▶ _TASK ITEM_: Every line below that holds the string "Could" should be copied.

▶ _MATERIAL TO PROCESS_:
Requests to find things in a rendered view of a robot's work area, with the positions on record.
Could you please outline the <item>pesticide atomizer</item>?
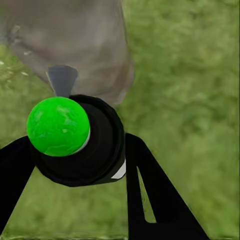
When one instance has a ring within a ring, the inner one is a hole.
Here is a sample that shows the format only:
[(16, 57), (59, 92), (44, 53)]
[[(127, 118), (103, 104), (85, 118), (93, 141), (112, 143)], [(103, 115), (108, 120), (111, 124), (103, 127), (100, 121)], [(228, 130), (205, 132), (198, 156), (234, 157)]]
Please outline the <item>pesticide atomizer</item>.
[(46, 71), (55, 97), (37, 104), (26, 130), (33, 163), (52, 182), (70, 188), (115, 183), (126, 174), (126, 132), (100, 98), (72, 95), (79, 71), (54, 65)]

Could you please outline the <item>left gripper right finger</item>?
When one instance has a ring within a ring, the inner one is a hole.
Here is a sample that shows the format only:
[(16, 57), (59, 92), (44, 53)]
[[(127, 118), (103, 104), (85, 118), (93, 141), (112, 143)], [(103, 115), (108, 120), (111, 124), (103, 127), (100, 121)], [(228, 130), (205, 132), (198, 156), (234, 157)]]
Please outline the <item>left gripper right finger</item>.
[[(129, 240), (210, 240), (145, 142), (126, 133)], [(138, 170), (156, 223), (145, 220)]]

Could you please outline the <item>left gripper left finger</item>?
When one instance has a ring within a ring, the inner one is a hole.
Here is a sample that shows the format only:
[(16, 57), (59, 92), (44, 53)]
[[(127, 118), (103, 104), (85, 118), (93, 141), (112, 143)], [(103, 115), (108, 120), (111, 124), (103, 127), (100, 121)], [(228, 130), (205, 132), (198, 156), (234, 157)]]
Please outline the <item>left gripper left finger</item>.
[(0, 149), (0, 235), (36, 166), (30, 143), (25, 136)]

▶ _TASK OUTPUT_:
Could you please outline the <item>pesticide atomizer</item>?
Could you please outline the <item>left gripper right finger</item>?
Could you please outline the <item>left gripper left finger</item>?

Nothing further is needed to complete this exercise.